Hierarchical Reinforcement Learning for Optimal Agent Grouping in Cooperative Systems
Liyuan Hu
TL;DR
The paper tackles the combinatorial challenge of sequential agent grouping in cooperative multi-agent systems by introducing a hierarchical RL framework under CTDE, where a high-level option policy selects agent groupings and a low-level intra-option policy governs daily actions. It leverages permutation-invariant Deep Set architectures to compress the joint Q-function and policy, enabling scalable learning through a decomposition of the joint Q-function into pairwise components within the option-critic framework. Key contributions include parameter-efficient critics and policies for large option spaces, a dimension-reduction network that preserves permutation invariance, and demonstrated gains in a simulated, Intern Health Study-like environment.

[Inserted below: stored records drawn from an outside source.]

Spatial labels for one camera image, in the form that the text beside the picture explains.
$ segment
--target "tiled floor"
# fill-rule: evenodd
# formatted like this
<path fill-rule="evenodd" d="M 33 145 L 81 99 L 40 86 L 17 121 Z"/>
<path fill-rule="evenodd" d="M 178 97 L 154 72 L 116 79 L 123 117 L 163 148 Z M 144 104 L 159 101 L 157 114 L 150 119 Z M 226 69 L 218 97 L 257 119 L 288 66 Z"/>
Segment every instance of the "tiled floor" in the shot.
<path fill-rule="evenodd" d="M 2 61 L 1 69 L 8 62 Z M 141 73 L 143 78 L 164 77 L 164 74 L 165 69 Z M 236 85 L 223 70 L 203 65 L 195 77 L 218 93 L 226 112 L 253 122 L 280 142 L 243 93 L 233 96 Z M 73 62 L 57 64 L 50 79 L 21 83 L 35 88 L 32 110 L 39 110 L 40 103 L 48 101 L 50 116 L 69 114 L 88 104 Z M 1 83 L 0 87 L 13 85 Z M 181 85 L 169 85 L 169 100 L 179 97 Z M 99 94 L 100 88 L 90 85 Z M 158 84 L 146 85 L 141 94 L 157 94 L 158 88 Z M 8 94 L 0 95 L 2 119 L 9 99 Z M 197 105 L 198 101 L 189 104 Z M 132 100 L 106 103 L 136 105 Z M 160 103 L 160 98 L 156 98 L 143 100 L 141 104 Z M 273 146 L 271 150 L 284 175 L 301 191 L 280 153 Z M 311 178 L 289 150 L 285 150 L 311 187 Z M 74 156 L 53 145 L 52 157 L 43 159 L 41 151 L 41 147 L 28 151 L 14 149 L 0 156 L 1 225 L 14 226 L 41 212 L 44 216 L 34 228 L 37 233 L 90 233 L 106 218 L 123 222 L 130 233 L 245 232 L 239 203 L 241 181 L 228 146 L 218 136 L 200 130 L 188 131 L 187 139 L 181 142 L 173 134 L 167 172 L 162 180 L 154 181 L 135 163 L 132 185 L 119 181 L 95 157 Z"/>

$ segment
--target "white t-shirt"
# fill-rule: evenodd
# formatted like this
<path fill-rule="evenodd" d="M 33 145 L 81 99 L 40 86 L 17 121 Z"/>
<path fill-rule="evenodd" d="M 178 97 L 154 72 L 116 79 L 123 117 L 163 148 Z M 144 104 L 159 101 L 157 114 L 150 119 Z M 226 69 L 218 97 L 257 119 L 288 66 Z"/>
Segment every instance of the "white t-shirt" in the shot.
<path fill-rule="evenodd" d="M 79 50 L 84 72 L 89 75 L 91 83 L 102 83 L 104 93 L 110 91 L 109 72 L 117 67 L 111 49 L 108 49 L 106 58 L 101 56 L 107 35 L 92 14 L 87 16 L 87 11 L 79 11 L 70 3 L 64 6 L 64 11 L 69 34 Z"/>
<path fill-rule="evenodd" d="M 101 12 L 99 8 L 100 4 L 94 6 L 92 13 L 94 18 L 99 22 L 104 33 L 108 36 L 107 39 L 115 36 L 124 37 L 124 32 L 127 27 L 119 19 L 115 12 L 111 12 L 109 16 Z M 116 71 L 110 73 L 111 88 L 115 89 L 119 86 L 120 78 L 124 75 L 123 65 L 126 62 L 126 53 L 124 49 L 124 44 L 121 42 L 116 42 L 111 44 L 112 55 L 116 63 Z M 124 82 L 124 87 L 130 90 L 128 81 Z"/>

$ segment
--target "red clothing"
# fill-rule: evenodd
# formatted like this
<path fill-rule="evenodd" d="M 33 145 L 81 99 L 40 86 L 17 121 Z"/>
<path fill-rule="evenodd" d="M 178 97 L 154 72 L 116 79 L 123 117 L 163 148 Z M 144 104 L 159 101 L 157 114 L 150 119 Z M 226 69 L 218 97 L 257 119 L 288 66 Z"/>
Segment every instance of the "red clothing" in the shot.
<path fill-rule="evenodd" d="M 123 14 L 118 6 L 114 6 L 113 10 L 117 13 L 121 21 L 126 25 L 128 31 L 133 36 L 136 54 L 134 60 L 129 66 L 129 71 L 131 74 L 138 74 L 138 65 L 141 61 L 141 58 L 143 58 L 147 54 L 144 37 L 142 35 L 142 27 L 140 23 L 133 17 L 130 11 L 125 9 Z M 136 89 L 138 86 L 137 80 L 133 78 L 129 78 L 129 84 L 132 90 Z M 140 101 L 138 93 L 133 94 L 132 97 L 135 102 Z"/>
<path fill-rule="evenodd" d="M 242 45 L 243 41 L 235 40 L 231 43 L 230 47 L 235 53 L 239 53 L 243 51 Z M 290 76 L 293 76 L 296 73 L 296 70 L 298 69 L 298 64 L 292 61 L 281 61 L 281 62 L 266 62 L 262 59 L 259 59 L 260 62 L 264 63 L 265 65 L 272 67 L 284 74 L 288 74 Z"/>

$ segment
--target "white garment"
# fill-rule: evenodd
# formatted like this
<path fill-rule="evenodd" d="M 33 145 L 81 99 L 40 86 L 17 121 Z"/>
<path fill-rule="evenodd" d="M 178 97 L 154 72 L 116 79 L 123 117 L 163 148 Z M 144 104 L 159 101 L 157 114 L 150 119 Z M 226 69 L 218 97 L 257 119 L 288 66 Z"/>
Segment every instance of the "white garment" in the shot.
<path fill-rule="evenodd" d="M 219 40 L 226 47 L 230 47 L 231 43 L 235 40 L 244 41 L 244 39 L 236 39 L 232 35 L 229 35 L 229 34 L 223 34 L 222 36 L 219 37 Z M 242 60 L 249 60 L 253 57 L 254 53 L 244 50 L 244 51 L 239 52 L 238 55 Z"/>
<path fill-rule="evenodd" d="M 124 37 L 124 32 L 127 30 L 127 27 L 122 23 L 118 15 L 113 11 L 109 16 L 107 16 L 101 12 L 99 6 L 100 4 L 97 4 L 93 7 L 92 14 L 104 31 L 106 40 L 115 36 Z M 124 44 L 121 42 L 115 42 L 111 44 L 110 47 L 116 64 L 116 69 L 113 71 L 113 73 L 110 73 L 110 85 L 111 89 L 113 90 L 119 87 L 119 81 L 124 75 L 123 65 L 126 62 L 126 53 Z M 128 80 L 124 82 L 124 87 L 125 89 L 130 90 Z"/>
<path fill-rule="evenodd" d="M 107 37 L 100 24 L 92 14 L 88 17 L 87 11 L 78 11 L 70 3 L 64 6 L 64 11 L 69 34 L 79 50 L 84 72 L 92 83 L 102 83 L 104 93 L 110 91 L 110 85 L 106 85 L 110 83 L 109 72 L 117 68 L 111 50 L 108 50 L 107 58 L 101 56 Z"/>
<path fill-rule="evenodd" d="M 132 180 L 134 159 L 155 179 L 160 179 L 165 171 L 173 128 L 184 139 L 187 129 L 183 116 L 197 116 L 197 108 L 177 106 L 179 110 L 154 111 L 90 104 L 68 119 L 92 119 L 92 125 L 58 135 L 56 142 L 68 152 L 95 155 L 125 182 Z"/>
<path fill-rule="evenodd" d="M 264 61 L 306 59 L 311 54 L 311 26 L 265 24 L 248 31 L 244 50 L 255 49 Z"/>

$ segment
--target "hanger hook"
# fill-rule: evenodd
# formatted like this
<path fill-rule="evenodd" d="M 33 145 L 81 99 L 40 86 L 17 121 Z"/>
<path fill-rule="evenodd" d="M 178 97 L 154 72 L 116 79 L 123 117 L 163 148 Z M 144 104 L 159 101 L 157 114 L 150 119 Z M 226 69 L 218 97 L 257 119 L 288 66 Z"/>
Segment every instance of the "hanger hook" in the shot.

The approach offers scalable, dynamic grouping for cooperative MAS with practical impact on resource matching, team formation, and coordinated interventions in real-world domains.
Abstract
This paper presents a hierarchical reinforcement learning (RL) approach to address the agent grouping or pairing problem in cooperative multi-agent systems. The goal is to simultaneously learn the optimal grouping and agent policy. By employing a hierarchical RL framework, we distinguish between high-level decisions of grouping and low-level agents' actions. Our approach utilizes the CTDE (Centralized Training with Decentralized Execution) paradigm, ensuring efficient learning and scalable execution. We incorporate permutation-invariant neural networks to handle the homogeneity and cooperation among agents, enabling effective coordination. The option-critic algorithm is adapted to manage the hierarchical decision-making process, allowing for dynamic and optimal policy adjustments.